Magazine 32 (EN), Stories (EN)

Ismael Gómez Peralta

A Strike Between Light and Nostalgia

By Ricardo Alberto Pérez

The sense of loss, of the ruined or disappeared that enters the memory in multiple ways seems to be one of the main supports of the pictorial universe of Ismael Gómez Peralta (Batabanó, 1966). Above all, the value of all the experiences that occurred in those places that he reconstructs and serve as referents for a new conglomerate of images, endowed with a strong content of subjectivity capable of modifying the expansion of forms and tonalities, prevails and legitimizes. Here the fortune of living haunted by the corners becomes visible, of storing them between the intensity of affections and the magic of memories. 

His work offers us the unique possibility of revisiting the urban space driven by the thickness of a very particular experience, which from a sort of ritornello or capricious round of obsessions traces a map full of symbolic impulses and lines of pleasure capable of legitimizing before our gaze a city as authentic as it is elusive. 

I would say that there is a brilliant capacity to walk a thin line that separates the abstract and the figurative, preserving the face of things, but leaving over it a kind of fog, or condition that predominates “when disaster ruins everything, leaving everything as it was”. Each image (place) boasts a veil, also made of paint, of craft, of gesture, of everything that the being in disarray wants to pour on the surface. 

The surprising color transitions give a singular vitality to these pieces, they impact on the viewer’s mood and manage to promote dissimilar sensations and ideas. In this work, more than one expressive level can be noticed, which interact, complement each other and end up transforming into a single atmosphere as disturbing and seductive as the ones we knew when these prints were real and palpable places like our own existences. Trying to follow those traces, one notices, for example, that visually the blue works as a balm, or a calming effect, something that subtly accompanies the process that the light undergoes within the represented space and manifests itself somehow as that voice that the island never ceases to emit from its entrails, filling every corner to provoke mirages and superimpositions typical of a collective destiny. 

Ismael Gómez Peralta’s poetics offers the possibility of undertaking several types of readings, in any of them we choose the dialectic condition will be the protagonist (that is, we will attend with intensity to the different stages of an event in progress and to a certain extent of destruction).
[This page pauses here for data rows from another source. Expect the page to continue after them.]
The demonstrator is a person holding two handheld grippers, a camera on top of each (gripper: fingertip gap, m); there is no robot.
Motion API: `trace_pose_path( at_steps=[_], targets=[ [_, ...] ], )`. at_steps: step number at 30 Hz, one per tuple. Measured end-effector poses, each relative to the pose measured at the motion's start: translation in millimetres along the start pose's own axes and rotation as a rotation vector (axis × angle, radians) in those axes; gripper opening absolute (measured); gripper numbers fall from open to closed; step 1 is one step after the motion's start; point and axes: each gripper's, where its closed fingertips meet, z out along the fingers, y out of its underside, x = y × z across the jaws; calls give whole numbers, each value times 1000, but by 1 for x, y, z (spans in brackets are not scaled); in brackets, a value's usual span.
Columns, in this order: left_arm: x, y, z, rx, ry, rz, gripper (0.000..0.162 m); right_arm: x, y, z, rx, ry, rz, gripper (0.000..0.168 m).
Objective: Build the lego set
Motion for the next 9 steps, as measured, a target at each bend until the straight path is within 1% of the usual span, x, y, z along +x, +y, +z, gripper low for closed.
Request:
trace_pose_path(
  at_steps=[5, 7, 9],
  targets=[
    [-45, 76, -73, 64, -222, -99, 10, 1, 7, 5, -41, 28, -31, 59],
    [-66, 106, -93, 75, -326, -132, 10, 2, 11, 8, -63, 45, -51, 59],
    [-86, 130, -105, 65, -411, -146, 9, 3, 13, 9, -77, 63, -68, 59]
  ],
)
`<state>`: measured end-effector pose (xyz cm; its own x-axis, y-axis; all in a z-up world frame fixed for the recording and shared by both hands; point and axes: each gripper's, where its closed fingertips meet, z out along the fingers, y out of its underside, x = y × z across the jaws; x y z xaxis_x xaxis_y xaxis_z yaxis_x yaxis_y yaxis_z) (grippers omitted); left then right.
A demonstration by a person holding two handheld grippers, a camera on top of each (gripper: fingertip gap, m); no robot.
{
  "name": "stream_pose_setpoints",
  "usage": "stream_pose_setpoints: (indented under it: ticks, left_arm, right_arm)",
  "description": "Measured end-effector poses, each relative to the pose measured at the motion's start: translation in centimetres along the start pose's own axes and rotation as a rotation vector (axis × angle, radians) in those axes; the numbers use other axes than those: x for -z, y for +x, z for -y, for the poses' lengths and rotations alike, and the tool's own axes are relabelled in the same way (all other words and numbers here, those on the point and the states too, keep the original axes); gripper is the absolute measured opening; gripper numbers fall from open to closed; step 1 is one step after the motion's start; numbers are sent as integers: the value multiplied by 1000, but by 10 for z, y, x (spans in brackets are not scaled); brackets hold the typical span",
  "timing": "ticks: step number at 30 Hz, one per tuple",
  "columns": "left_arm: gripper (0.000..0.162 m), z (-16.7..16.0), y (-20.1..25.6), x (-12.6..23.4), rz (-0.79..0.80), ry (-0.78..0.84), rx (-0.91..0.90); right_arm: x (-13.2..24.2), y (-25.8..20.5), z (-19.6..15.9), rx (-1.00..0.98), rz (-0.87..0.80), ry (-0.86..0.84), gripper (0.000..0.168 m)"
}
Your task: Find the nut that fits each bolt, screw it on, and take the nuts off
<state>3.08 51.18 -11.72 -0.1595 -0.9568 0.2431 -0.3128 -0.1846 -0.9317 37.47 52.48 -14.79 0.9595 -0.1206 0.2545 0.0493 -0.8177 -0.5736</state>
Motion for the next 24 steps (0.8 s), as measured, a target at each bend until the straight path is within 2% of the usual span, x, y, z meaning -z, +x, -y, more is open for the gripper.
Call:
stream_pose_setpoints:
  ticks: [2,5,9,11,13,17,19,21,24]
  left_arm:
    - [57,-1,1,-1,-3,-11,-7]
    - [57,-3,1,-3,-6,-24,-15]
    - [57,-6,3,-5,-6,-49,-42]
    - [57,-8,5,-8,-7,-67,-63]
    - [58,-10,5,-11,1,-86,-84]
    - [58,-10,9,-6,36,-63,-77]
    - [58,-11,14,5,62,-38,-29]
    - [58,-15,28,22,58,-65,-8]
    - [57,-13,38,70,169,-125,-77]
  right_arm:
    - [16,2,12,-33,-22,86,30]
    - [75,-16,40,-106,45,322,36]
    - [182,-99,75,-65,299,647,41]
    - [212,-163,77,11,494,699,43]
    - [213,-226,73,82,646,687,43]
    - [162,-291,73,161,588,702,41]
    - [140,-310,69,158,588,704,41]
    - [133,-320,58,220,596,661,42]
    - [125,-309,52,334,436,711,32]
One of them represents the relationship, from the architectural point of view, between splendor and ruins; for which, undoubtedly, Havana is a superlative model. From an anthropological point of view, the complexity becomes overflowing and at the same time of spectacular richness, a detail that reveals the artist’s gesture and transforms it into an essential nourishment. 

Within his pictorial route, Gómez Peralta repeatedly resorts to the temple, to that solemnity that constitutes the capsule of one of the expressions of Faith. In this fertile ground to build and decentralize metaphors, he approaches both the exterior and the interior of the churches, calling attention to the displacement that takes him from the urban center to the peripheries, a journey that places details of the private in an evident order of preferences. Explicitly speaking of this experience are pieces such as: Iglesia del Sagrado Corazón de Jesús en Reina y Belascoáin (2004), Santa María del Rosario (2004), Iglesia de San Francisco de Guanabacoa (2005), Un camino para ti (A Way For You) (2007), among others.

It is an irrefutable fact that Havana, its history and permanence, has been approached, I would say ruthlessly, from different creative languages (plastic arts, literature, theater, cinema, dance) by artists from the backyard as well as from different latitudes; the result of those approaches have been born dozens of Havana, just from that multiplicity that is almost a forest for its symbology and thickness. We could talk about an invented (or fictional) Havana, another one that has disappeared (with a strong nostalgic component), the one that is already in ruins (it still has a strong hold in some areas of the memory), and this long-suffering and persevering one (that wastes no time in daring to be haughty). The truth is that within that gallery or parnassus Havana, which Ismael Gómez Peralta has given us with acrylic and other inks, also reaches an irrefutable place. 

If we observe some of the titles of his pieces, we gain access to another type of exploration that will be facilitated by the way in which each visual metaphor establishes its nature within the written language; nostalgia, surprise, incitement, irony and disappointment often wreak havoc in this link between thought and image. In the end it is powerfully striking how even the most serious and acute is processed by a poetic breath, as we see in: Los vientos de la Historia (The Winds of History) (2007), Lloviendo en mi oscura memoria (Raining in My Dark Memory) (2008) and Desnudo en las sombras (Naked in the Shadows) (2007). We are before a relief named from urgency and also from reflection, spliced again and again by the crust of becoming, a relief that the artist will take with him wherever he goes, coming to fruition thanks to the character and will that it undoubtedly contains.